Personal information
- Date of birth: 4 November 1997 (age 28)
- Place of birth: Orléans, France
- Height: 1.77 m (5 ft 10 in)
- Position: Right-back

Team information
- Current team: FK Kauno Žalgiris
- Number: 45

Youth career
- Troyes

Senior career*
- Years: Team / Apps / (Gls)
- 2015–2017: Troyes B / 36 / (0)
- 2017–2018: Athlético Marseille / 4 / (0)
- 2018–2019: Orléans B / 19 / (0)
- 2019–2020: Romorantin / 21 / (1)
- 2020–2023: Niort / 88 / (0)
- 2024–2025: FK Žalgiris / 69 / (0)
- 2026–: FK Kauno Žalgiris / 20 / (0)

International career^{‡}
- 2023–: Martinique / 1 / (0)

= Joris Moutachy =

Martiniquais footballer (born 1997)

Joris Moutachy (born 4 November 1997) is a professional footballer who plays as a right-back for Lithuanian club Kauno Žalgiris Club in TOPLYGA. Born in mainland France, he plays for the Martinique national team.

==Professional career==
On 20 May 2020, Moutachy signed his first professional contract with Chamois Niortais. He made his professional debut with Niort in a 1-1 Ligue 2 tie with FC Chambly on 28 August 2020.

=== FK Žalgiris ===
On 7 January 2024 officially announced that Joris Moutachy signed with lthuanian FK Žalgiris from Vilnius.

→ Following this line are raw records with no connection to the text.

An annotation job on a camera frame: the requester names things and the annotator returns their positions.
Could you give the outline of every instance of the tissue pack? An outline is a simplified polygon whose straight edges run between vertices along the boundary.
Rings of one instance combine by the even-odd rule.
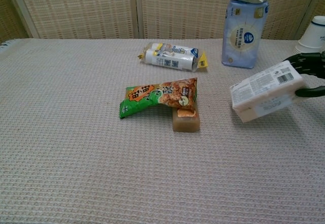
[[[254,67],[268,11],[268,2],[252,4],[229,1],[223,31],[221,61],[224,65]]]

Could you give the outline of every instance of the table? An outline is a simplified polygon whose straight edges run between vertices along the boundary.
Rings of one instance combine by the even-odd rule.
[[[254,69],[140,64],[152,40],[10,41],[0,52],[0,221],[33,223],[324,223],[325,100],[242,123],[229,87],[292,55],[261,40]],[[130,85],[198,78],[201,130],[172,130],[172,110],[119,119]],[[324,82],[305,76],[310,86]]]

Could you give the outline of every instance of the yellow label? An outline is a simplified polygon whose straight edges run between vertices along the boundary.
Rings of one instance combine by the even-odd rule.
[[[208,59],[205,53],[203,53],[199,59],[199,68],[206,68],[208,67]]]
[[[256,8],[255,12],[254,12],[254,18],[262,18],[263,13],[264,13],[264,8],[263,7]]]
[[[163,43],[160,43],[156,50],[160,50],[162,46],[163,46]]]

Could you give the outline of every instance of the orange soap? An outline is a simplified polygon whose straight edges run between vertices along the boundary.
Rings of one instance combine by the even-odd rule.
[[[173,130],[176,132],[194,133],[200,129],[198,105],[195,111],[173,108]]]

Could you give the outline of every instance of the paper cup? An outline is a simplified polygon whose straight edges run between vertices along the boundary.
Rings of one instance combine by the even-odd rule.
[[[315,16],[298,41],[294,53],[320,52],[325,43],[325,16]]]

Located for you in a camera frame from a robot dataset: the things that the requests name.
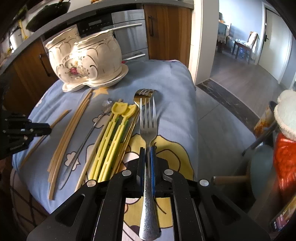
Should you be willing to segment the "thin brown wooden chopstick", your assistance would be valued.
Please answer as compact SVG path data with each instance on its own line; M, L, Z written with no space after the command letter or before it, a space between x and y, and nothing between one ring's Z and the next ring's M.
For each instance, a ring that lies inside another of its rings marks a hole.
M50 125L50 128L53 129L55 125L60 122L71 110L65 110L62 114L59 115L59 117ZM19 169L22 168L22 166L25 164L25 162L29 159L31 154L37 149L37 147L43 142L43 140L48 137L48 135L41 136L40 139L36 142L36 144L32 147L32 149L29 150L25 158L22 160Z

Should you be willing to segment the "grey kitchen countertop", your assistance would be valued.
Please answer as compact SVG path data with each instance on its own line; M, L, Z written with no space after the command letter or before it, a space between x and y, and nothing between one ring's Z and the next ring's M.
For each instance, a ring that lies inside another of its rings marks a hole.
M39 37L45 33L53 30L54 28L62 25L64 23L73 24L76 21L82 20L89 16L92 16L96 11L111 8L114 6L124 6L127 4L161 4L168 6L178 6L183 8L194 9L193 1L168 1L168 0L155 0L155 1L99 1L94 4L89 4L83 6L69 13L63 14L58 18L50 21L43 27L39 28L34 32L28 39L22 42L22 44L6 59L4 64L1 66L1 74L3 74L6 69L12 64L12 62L18 57L24 49L26 49L30 44L36 41Z

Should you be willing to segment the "white ceramic double utensil holder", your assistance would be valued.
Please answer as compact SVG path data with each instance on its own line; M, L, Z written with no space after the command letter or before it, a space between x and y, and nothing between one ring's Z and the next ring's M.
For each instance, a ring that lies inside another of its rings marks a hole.
M63 82L63 92L85 86L111 87L128 73L113 29L81 38L78 28L72 27L47 42L45 48L54 73Z

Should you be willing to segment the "wooden chair with cloth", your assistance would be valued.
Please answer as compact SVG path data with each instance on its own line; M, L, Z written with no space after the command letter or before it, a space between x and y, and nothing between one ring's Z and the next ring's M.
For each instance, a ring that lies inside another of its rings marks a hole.
M257 32L250 32L248 40L243 41L241 39L236 39L234 41L232 54L235 53L235 59L238 58L240 49L244 50L244 59L247 60L248 64L250 64L250 60L252 59L252 56L256 53L256 45L257 40L259 39L259 34Z

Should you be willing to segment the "white stuffed cloth item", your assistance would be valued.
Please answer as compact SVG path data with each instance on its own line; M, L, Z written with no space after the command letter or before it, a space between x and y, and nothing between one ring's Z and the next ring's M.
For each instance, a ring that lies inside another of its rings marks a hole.
M278 104L274 109L274 118L283 135L296 141L296 93L284 90L278 97Z

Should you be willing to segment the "stainless steel oven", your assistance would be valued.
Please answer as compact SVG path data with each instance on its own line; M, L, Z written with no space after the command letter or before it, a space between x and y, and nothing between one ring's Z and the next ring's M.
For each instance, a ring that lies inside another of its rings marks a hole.
M114 13L97 11L95 15L81 20L77 27L81 37L112 29L124 62L149 60L143 9Z

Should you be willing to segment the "silver metal fork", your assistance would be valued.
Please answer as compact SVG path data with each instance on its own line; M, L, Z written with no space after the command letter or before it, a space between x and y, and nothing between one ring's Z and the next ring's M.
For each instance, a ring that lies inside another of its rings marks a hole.
M158 133L156 104L154 98L140 99L140 136L145 141L144 199L140 220L139 237L155 240L159 237L159 225L152 194L151 143Z

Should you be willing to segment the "white interior door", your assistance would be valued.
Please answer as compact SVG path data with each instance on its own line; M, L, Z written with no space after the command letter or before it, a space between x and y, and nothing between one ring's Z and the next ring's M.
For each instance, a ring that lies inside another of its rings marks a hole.
M263 37L259 65L281 82L292 50L292 33L275 10L263 5Z

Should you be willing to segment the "silver flower-head spoon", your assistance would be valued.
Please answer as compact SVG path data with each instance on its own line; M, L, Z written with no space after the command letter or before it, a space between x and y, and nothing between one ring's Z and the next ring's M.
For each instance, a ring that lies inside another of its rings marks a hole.
M85 139L83 140L83 142L81 143L80 147L78 148L76 154L74 155L74 157L72 158L70 164L68 165L66 171L64 172L63 176L62 176L62 180L59 183L58 189L61 190L66 182L68 181L70 174L72 172L73 167L75 166L76 160L78 159L84 145L86 144L88 138L90 137L92 131L95 129L95 126L97 125L97 123L101 120L101 118L103 116L105 116L107 113L110 112L112 105L114 104L114 100L112 98L109 98L107 100L105 100L102 104L102 114L100 114L98 116L98 118L96 119L95 123L93 124L92 128L89 130L88 134L86 135Z

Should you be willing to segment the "orange mesh bag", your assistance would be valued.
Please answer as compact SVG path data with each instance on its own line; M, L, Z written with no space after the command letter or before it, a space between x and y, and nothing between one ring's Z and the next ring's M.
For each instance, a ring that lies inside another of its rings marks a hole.
M295 151L295 141L279 132L274 147L273 164L285 203L295 195Z

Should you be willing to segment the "wooden cabinet door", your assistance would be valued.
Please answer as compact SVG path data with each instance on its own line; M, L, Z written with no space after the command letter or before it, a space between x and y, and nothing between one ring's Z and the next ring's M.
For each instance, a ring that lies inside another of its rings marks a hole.
M149 58L178 60L189 66L192 10L159 4L144 5Z

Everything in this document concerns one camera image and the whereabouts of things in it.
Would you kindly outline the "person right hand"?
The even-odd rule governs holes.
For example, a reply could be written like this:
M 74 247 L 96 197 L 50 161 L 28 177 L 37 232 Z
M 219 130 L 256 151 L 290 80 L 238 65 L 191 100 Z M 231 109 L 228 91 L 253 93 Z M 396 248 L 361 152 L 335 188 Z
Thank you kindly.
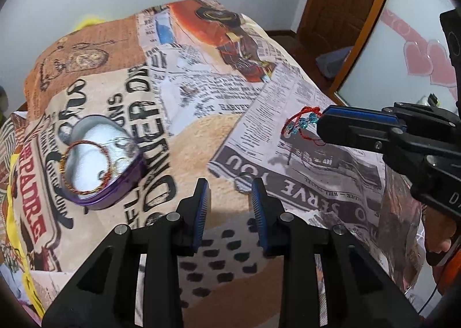
M 456 233 L 456 222 L 445 214 L 426 206 L 423 224 L 426 250 L 434 253 L 447 252 L 451 248 L 451 239 Z

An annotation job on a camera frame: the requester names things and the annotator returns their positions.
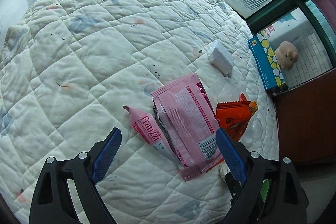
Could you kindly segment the orange snack wrapper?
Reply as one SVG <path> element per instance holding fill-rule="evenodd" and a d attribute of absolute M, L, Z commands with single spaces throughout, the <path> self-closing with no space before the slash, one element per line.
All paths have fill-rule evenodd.
<path fill-rule="evenodd" d="M 247 100 L 244 93 L 241 93 L 238 101 L 218 103 L 216 118 L 220 128 L 233 140 L 239 141 L 257 110 L 257 102 Z"/>

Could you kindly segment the small pink Franzzi wrapper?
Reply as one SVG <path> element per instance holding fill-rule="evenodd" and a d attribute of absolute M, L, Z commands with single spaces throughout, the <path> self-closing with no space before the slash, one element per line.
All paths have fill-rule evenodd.
<path fill-rule="evenodd" d="M 166 159 L 169 159 L 179 167 L 182 166 L 181 162 L 171 149 L 164 133 L 150 113 L 136 110 L 130 106 L 123 106 L 123 109 L 129 113 L 130 124 L 134 131 L 141 135 L 146 143 L 151 145 Z"/>

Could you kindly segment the large pink snack wrapper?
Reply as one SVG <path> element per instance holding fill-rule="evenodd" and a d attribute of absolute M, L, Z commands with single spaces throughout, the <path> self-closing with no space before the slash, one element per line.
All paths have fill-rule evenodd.
<path fill-rule="evenodd" d="M 182 179 L 191 180 L 223 161 L 217 147 L 219 123 L 196 73 L 151 93 L 156 119 L 169 134 Z"/>

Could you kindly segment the white tissue pack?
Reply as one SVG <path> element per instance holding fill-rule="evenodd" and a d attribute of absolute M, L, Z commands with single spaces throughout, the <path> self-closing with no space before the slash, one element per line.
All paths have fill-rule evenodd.
<path fill-rule="evenodd" d="M 221 73 L 224 75 L 231 73 L 234 67 L 234 58 L 220 40 L 215 40 L 209 43 L 207 57 L 209 62 L 220 70 Z"/>

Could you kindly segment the blue yellow tissue box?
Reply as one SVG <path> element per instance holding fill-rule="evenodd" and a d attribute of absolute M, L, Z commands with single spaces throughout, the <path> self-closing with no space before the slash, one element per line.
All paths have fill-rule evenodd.
<path fill-rule="evenodd" d="M 275 95 L 288 90 L 284 74 L 264 32 L 249 39 L 248 47 L 255 58 L 265 91 Z"/>

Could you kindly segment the white quilted mattress pad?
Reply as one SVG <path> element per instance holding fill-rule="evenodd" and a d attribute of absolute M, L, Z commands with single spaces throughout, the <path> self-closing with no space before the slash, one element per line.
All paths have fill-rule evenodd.
<path fill-rule="evenodd" d="M 155 88 L 196 73 L 212 101 L 240 93 L 258 104 L 245 145 L 279 158 L 276 111 L 223 0 L 36 0 L 1 50 L 1 194 L 21 223 L 45 160 L 72 159 L 117 127 L 122 145 L 97 189 L 118 223 L 215 223 L 230 208 L 225 164 L 185 182 L 131 128 L 123 106 L 151 112 Z M 224 75 L 207 57 L 220 40 Z"/>

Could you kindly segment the beige plush toy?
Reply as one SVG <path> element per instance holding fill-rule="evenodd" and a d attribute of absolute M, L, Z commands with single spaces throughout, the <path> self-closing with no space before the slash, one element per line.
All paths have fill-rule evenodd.
<path fill-rule="evenodd" d="M 287 71 L 298 61 L 298 50 L 291 42 L 282 42 L 274 53 L 280 67 Z"/>

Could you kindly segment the brown wooden wall panel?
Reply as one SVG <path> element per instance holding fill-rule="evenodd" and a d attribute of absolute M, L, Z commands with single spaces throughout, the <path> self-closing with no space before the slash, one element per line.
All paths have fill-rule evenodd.
<path fill-rule="evenodd" d="M 335 161 L 335 69 L 273 98 L 281 157 Z"/>

On 3 March 2024 Joris Moutacgy made his debut in A Lyga against DFK Dainava. FK Žalgiris won this match 1–0.

=== FK Kauno Žalgiris ===
On 21 November 2025 Joris Moutachy removed to FK Kauno Žalgiris.

==International career==
Born in mainland France, Moutachy is of Martiniquais descent. He was called up to the Martinique national team for a set of 2023–24 CONCACAF Nations League matches in October 2023.